(Le Caire, 1875 – Aix-en-Provence, 1933)
Peintre.
Fils d’un « Léon Rousseau Pacha », qui avait participé à la construction du canal de Suez, avant de devenir, en 1878, directeur général des travaux publics du Khédive Ismaïl, le jeune Henri quitte néanmoins l’Égypte en 1884, suite à l'occupation anglaise, sa famille partant s’installer à Versailles. Avançant dans ses études, il préfère l’École des Beaux-Arts à l’École Polytechnique, et il rentre, en 1894, dans l’atelier de Gérôme*. En 1900, il met à profit une bourse de voyage pour réaliser, à la suite de Fromentin*, un pèlerinage dans les musées de Belgique et de Hollande. L’année suivante, c’est un périple de six mois qui le conduit en Tunisie puis en Espagne, en passant par l'Algérie, voyage au terme duquel il commence à peindre des toiles orientalistes.

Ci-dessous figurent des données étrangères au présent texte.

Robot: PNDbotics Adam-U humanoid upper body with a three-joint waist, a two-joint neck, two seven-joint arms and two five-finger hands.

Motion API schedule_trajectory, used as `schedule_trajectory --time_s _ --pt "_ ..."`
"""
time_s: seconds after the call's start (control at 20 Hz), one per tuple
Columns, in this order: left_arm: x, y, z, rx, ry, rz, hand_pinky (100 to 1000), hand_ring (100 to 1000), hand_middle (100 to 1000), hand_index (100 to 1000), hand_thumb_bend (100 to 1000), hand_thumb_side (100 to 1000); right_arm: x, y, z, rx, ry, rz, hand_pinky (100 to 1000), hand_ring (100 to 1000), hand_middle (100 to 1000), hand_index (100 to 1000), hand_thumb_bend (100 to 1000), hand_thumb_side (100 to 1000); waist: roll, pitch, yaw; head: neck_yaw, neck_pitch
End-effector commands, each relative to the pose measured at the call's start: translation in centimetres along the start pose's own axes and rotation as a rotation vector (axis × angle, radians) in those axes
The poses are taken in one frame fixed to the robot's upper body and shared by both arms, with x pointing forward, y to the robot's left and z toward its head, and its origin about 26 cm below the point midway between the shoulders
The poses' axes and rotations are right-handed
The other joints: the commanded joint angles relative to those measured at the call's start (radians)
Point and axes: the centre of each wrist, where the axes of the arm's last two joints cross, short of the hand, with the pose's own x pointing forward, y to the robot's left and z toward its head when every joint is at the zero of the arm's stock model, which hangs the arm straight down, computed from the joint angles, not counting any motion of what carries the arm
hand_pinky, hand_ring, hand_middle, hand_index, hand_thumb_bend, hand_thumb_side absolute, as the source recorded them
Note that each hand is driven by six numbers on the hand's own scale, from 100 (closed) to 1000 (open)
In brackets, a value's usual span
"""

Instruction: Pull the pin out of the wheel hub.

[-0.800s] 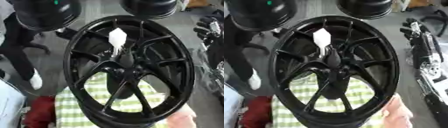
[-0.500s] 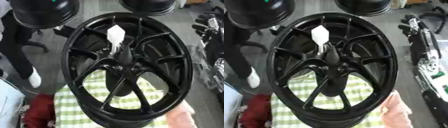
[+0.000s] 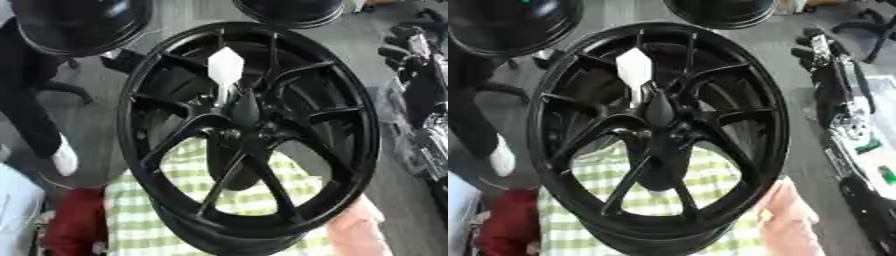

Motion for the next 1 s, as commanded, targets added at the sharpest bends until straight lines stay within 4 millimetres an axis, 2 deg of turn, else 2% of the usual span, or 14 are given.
schedule_trajectory --time_s 0.05,0.55,0.85,1.0 --pt "2.5 0.6 -1.7 -0.090 -0.087 -0.081 646 860 843 819 228 766 0.9 -0.4 -0.4 0.012 -0.027 0.029 955 818 768 823 100 705 0.003 -0.021 -0.002 0.000 -0.005" --pt "9.9 2.2 -5.8 -0.481 -0.212 -0.439 668 853 837 836 244 723 1.0 -0.7 -0.2 0.018 -0.023 0.057 954 818 768 822 100 706 0.008 -0.023 -0.004 0.004 -0.009" --pt "13.1 1.6 -5.6 -0.697 -0.245 -0.618 698 845 828 845 277 737 1.1 -0.9 -0.2 0.016 -0.026 0.070 954 819 768 822 100 703 0.002 -0.022 -0.006 0.007 -0.011" --pt "14.0 1.0 -5.4 -0.880 -0.263 -0.728 716 843 823 849 285 755 1.2 -1.1 -0.1 0.011 -0.029 0.074 953 818 768 822 100 702 0.000 -0.022 -0.009 0.010 -0.014"
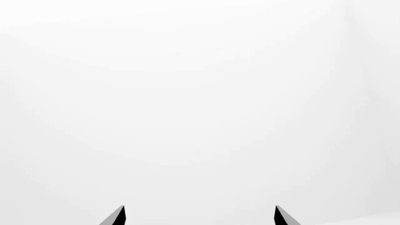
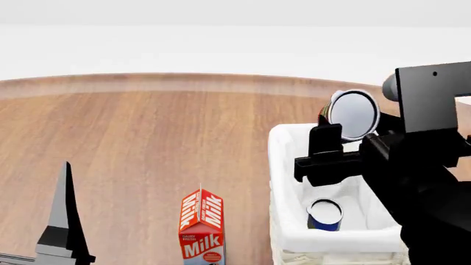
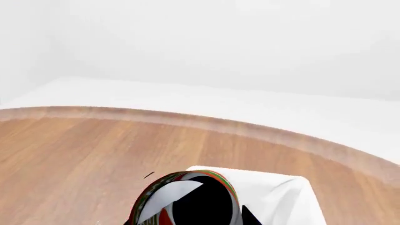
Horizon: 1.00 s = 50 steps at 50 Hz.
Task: Pick up the alphabet soup and the tomato sauce, and put them in the basket.
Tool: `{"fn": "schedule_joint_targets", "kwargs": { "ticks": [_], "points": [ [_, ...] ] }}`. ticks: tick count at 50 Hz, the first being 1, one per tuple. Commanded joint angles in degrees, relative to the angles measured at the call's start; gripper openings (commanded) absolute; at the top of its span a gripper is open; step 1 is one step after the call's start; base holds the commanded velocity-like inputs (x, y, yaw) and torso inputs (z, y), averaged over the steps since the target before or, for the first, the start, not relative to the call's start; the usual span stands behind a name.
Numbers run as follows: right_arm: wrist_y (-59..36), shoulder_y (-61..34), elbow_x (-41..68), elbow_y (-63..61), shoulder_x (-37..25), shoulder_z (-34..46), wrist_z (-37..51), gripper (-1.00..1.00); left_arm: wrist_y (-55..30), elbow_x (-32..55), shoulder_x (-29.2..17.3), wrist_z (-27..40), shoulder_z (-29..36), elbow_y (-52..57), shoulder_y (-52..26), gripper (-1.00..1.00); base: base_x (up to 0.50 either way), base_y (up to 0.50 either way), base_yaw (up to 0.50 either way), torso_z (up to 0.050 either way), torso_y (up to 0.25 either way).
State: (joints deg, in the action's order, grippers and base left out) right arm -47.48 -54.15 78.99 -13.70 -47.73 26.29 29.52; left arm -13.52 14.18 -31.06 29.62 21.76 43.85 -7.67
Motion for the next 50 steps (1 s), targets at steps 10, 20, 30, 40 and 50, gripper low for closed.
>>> {"fn": "schedule_joint_targets", "kwargs": {
  "ticks": [10,20,30,40,50],
  "points": [
    [5.7,-4.5,-15.4,23.4,10.3,5.6,-7.1,-1.00,-0.4,0.2,-0.2,0.3,0.1,0.6,-0.1,1.00,0.00,0.00,0.00,0.000,0.000],
    [12.2,-5.6,-22.5,37.5,15.1,8.7,-13.1,-1.00,0.1,0.4,-0.6,0.4,-0.4,0.6,0.3,1.00,0.00,0.00,0.00,0.000,0.000],
    [16.5,-6.3,-26.1,43.7,18.1,10.2,-15.3,-1.00,-0.2,0.3,-0.2,0.2,0.2,0.1,-0.5,1.00,0.00,0.00,0.00,0.000,0.001],
    [16.1,-8.6,-27.1,49.8,21.2,11.0,-16.0,-1.00,-0.9,0.7,-0.3,0.5,0.1,1.0,-0.8,1.00,0.00,0.00,0.00,0.000,0.000],
    [14.9,-10.2,-27.6,55.4,23.4,11.8,-16.8,-1.00,-0.1,0.4,-0.3,0.4,0.3,0.3,-0.4,1.00,0.00,0.00,0.00,0.000,0.000]
  ]
}}
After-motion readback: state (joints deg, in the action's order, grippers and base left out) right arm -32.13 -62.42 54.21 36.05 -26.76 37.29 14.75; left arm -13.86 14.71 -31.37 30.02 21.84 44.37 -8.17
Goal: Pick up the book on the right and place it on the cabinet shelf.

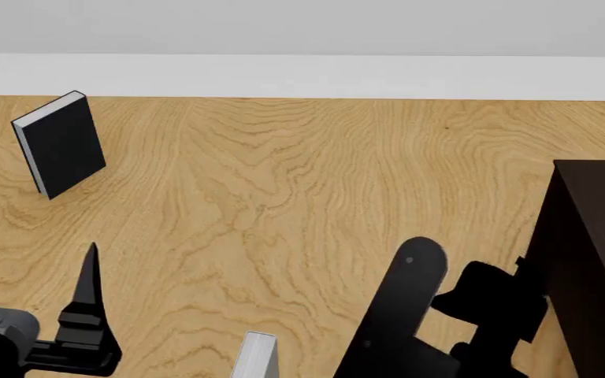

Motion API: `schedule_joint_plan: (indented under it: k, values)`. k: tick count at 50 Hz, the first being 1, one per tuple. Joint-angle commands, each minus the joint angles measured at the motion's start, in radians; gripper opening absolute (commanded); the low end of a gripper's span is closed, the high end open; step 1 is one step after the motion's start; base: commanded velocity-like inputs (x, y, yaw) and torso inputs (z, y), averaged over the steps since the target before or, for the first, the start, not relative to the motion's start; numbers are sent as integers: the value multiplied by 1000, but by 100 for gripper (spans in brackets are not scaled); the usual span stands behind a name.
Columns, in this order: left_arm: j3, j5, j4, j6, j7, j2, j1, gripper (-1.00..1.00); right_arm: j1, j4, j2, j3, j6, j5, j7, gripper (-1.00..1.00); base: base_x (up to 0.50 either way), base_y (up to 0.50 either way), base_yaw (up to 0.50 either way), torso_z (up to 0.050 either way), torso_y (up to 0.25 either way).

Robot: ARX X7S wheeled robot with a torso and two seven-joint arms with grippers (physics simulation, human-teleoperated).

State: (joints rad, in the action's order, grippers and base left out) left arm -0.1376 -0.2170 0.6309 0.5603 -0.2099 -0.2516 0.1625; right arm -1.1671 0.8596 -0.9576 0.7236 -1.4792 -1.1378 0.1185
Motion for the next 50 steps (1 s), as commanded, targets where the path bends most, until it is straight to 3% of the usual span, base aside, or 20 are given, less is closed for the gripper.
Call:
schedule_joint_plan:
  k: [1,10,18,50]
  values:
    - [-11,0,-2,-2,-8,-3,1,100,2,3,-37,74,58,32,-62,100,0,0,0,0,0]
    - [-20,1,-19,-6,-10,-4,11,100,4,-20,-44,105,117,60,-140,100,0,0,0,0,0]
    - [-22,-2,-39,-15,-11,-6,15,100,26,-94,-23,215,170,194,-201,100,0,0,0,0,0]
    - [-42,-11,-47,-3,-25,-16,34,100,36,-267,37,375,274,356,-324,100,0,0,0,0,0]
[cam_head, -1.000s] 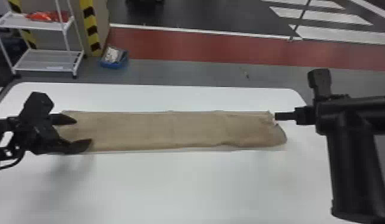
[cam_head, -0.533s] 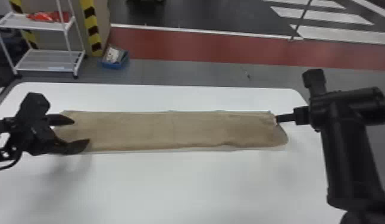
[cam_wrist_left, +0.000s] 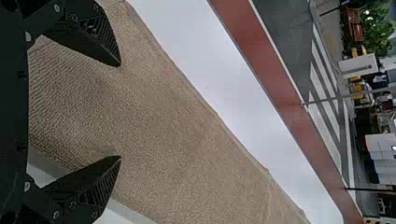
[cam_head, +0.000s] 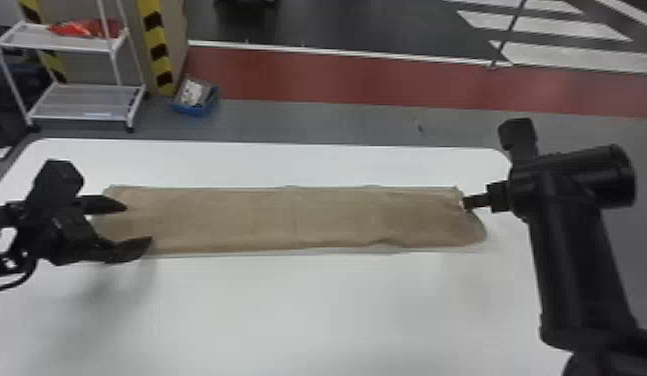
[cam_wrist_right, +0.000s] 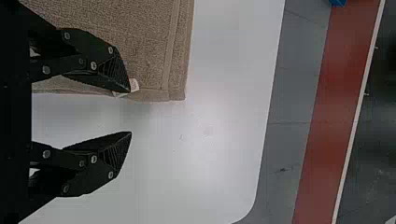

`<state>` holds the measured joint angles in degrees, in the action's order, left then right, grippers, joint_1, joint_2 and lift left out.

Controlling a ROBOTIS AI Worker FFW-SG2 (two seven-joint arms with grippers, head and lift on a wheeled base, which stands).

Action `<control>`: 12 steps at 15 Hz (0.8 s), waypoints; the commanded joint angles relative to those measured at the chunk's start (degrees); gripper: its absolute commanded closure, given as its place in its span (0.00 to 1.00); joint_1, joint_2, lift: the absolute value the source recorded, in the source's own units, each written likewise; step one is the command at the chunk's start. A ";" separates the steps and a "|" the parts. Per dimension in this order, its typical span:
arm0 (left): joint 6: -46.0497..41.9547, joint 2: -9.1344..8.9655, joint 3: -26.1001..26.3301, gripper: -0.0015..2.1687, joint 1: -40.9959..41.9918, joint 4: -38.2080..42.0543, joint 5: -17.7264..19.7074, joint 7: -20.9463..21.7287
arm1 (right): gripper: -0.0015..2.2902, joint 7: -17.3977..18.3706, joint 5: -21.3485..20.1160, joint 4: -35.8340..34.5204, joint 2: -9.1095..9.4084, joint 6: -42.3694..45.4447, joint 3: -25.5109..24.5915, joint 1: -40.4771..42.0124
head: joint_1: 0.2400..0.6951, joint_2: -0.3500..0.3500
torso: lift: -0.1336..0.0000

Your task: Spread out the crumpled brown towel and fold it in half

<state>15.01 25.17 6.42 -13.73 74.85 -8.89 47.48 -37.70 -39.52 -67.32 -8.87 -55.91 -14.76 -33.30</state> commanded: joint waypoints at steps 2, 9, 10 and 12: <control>-0.28 0.23 -0.09 0.09 0.37 0.48 0.19 0.06 | 0.29 0.70 -0.56 0.00 1.14 0.05 0.17 -0.01 | 1.00 0.28 | 0.08; -1.16 0.76 -1.41 0.10 1.60 1.09 0.63 0.15 | 0.29 0.70 -0.82 0.00 2.63 0.40 0.35 0.69 | 1.00 0.32 | 0.08; -1.33 0.85 -1.50 0.10 1.69 1.09 0.63 0.15 | 0.29 0.61 -0.82 0.00 2.63 0.40 0.35 0.78 | 1.00 0.33 | 0.08; -1.51 0.94 -1.50 0.10 1.77 1.09 0.63 0.06 | 0.29 0.70 -0.91 -0.09 2.63 0.40 0.26 0.86 | 1.00 0.33 | 0.08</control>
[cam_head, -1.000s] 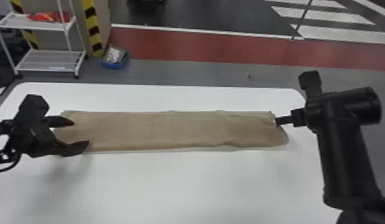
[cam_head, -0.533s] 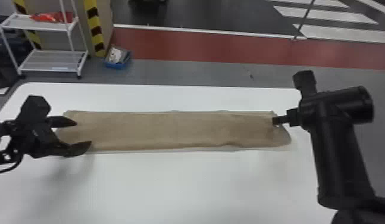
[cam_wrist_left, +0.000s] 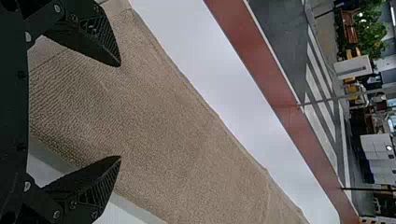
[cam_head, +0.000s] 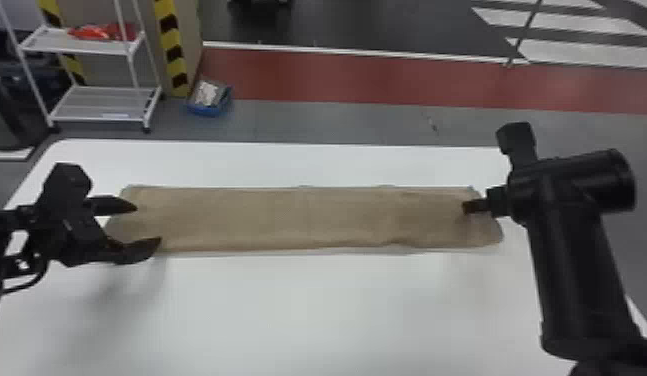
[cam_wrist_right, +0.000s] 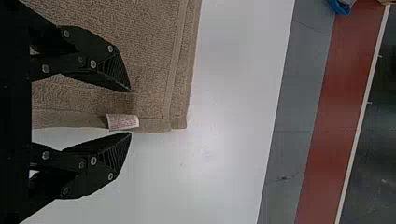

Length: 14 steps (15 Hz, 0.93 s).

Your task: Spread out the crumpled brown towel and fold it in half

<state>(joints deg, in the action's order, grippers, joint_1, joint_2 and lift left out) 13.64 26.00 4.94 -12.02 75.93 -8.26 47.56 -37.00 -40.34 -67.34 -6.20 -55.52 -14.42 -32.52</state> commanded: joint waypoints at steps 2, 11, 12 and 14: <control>-0.15 0.01 -0.02 0.10 0.16 0.00 0.00 -0.01 | 0.30 0.09 -0.53 0.01 0.05 0.18 0.00 0.17 | 1.00 0.33 | 0.08; -1.38 0.37 -0.02 0.10 0.25 -0.08 0.09 -0.01 | 0.57 0.97 -0.62 -0.16 0.31 1.76 -0.26 0.17 | 1.00 0.33 | 0.08; -2.08 0.45 -0.02 0.10 0.33 -0.08 0.09 0.17 | 0.57 1.05 -0.62 -0.34 0.31 2.29 -0.61 0.17 | 1.00 0.33 | 0.08; -2.43 0.80 -0.11 0.10 0.42 -0.08 0.09 0.52 | 0.57 1.67 -0.35 -1.04 0.22 4.40 -1.40 0.35 | 1.00 0.33 | 0.08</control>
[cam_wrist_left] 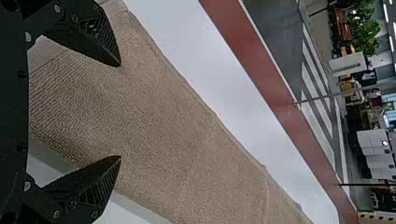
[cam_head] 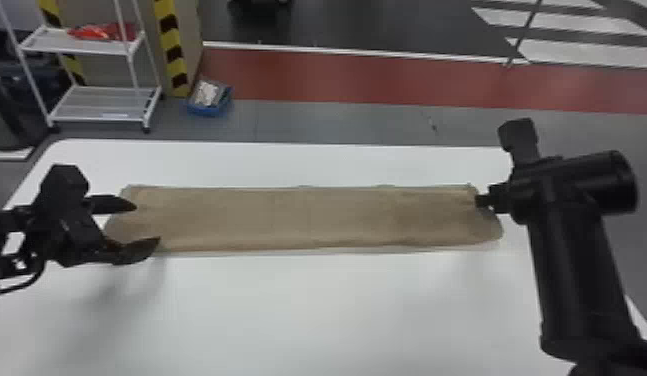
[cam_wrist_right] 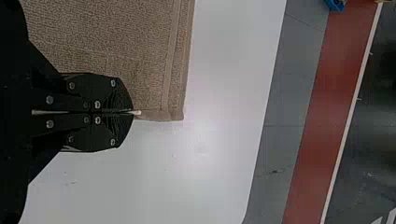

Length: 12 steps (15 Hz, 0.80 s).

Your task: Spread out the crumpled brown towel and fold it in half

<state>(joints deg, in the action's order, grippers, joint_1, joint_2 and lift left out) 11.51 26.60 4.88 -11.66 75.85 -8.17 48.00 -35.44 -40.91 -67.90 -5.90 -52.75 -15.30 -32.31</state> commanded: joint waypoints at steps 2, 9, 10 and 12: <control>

Dès lors, le peintre retourne régulièrement Afrique du Nord : en Tunisie (1902, 1911), en Algérie (1905, 1906 et 1908) et finalement, après la Grande Guerre, au Maroc où il se rend cinq fois entre 1920 et 1932. Il trouve là en particulier une hiérarchie toute seigneuriale et une noblesse des cavaliers arabes qu’il peint dans des scènes énergiques de fantasia ou de chasse aux faucons. Pourtant, quel que soit le sujet, aucun geste excessif ne vient troubler l'harmonie de la construction équilibrée du tableau. Les figures occupent le centre de la toile, laissant le premier plan vide, dans une composition qui magnifie le sujet, lui conférant un caractère intemporel. Dès son premier séjour en Afrique du Nord, la question de la lumière va fasciner Rousseau : comme Fromentin, il désespère de restituer cette blancheur aveuglante qui écrase les volumes et il souhaiterait disposer là d’une peinture phosphorescente. Après d’autres pourtant, tel Baudelaire* analysant le portrait d’Abderrahmane par Delacroix* (Salon de 1845), il observe que la luminosité, loin d'aviver les contrastes de couleurs, les ramène à une tonalité grise. C’est cette dominante qui se retrouve surtout dans ses sujets algériens et tunisiens ; au Maroc, Rousseau fait évoluer sa palette, toujours rehaussée par le blanc d'un burnous ou le rouge vif d'une selle, vers un bronze doré.
En France, le monde rural va également attirer le peintre vers les valeurs de traditions qu'il perpétue. Après la Normandie, c’est la Provence qu'il découvre en 1912. Il y trouve, en regard du cavalier marocain, la figure du gardian de Camargue. Fuyant Paris qu'il exècre, Rousseau va finir en 1919 par s'installer à Aix-en-Provence où, proche de certains félibres, il devient un notable local – il sera vice-président de l'Académie de la ville en 1932. Largement tombés dans l’oubli, les toiles et dessins du peintre sont remis en valeur depuis 1994 par une association Henri Rousseau, organisatrice de plusieurs rétrospectives à Toulouse (1997) ou à Aix (2007) ; à Aix, le musée Granet possède une soixantaine d’œuvres de l’artiste.
Marlène Lespes
ROUSSEAU Alice (dir.), Henri Rousseau. Prix de Rome de peinture, 1875-1933, Toulouse, Privat, 1935.